§ **Task statement**: Only one portion of the data is to be written out: from the line bearing "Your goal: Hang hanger" through the line bearing "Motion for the". Write it exactly as it appears.
++++++++++++++++++++
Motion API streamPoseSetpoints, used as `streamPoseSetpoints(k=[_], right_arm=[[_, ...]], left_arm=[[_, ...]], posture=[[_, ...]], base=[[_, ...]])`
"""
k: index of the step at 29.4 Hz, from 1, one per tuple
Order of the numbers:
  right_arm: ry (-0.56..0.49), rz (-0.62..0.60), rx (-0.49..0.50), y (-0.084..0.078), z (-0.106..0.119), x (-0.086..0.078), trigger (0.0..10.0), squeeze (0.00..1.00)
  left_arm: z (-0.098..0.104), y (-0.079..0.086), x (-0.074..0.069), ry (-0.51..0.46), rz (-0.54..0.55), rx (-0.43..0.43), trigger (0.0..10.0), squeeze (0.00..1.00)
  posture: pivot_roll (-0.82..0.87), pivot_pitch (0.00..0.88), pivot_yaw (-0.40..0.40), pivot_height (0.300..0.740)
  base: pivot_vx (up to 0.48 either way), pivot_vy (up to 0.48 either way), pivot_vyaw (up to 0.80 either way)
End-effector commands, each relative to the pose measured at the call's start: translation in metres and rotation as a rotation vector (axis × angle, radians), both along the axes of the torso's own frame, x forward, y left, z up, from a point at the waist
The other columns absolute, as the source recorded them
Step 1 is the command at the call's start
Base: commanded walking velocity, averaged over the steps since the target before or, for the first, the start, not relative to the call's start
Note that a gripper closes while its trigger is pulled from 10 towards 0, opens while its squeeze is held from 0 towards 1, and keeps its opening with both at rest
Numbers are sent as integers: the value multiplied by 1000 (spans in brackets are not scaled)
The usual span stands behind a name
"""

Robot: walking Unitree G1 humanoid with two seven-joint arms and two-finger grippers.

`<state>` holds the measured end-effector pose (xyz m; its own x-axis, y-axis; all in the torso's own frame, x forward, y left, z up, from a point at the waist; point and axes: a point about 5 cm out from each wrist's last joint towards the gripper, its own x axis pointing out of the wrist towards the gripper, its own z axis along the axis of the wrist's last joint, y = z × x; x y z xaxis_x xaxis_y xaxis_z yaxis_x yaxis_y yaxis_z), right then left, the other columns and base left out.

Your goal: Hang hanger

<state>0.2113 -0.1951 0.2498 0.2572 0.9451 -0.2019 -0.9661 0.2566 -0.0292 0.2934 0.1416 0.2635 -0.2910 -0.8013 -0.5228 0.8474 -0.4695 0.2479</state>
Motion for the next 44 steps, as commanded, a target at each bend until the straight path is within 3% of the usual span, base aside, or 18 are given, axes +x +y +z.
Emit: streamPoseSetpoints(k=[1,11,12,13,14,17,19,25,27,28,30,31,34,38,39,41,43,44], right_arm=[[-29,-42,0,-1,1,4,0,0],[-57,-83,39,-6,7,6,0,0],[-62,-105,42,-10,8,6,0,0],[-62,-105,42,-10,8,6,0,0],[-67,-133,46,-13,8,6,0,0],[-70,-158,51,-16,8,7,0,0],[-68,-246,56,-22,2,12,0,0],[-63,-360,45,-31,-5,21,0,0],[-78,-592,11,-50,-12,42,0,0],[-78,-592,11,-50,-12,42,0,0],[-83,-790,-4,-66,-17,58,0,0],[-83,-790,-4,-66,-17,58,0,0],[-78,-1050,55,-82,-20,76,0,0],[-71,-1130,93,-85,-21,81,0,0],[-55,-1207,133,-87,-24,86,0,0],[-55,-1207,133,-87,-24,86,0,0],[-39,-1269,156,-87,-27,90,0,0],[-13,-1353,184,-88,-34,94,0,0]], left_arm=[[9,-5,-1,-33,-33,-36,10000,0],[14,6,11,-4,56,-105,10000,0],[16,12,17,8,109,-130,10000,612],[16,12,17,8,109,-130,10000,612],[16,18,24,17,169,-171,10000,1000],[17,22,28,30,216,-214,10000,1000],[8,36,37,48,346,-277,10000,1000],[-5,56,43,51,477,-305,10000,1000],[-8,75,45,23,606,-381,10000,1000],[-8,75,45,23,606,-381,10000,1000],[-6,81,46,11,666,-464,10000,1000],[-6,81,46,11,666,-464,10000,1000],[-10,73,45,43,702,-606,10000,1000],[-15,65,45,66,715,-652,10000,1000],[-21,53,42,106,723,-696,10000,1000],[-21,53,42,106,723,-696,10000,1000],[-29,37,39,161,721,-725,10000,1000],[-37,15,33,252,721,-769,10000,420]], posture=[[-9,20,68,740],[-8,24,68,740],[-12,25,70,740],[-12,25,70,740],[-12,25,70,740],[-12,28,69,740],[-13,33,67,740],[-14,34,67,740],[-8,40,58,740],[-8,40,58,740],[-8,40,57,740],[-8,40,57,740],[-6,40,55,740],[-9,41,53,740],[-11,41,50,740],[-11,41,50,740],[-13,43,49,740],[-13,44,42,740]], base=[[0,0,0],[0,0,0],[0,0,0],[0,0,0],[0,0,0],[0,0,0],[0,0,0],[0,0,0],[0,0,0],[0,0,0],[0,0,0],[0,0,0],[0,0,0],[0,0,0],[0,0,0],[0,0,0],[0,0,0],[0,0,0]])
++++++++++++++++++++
§ **Result of this exercise**:
Your goal: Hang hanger

<state>0.2113 -0.1951 0.2498 0.2572 0.9451 -0.2019 -0.9661 0.2566 -0.0292 0.2934 0.1416 0.2635 -0.2910 -0.8013 -0.5228 0.8474 -0.4695 0.2479</state>
Motion for the next 44 steps, as commanded, a target at each bend until the straight path is within 3% of the usual span, base aside, or 18 are given, axes +x +y +z.

There's nothing left to add to the output.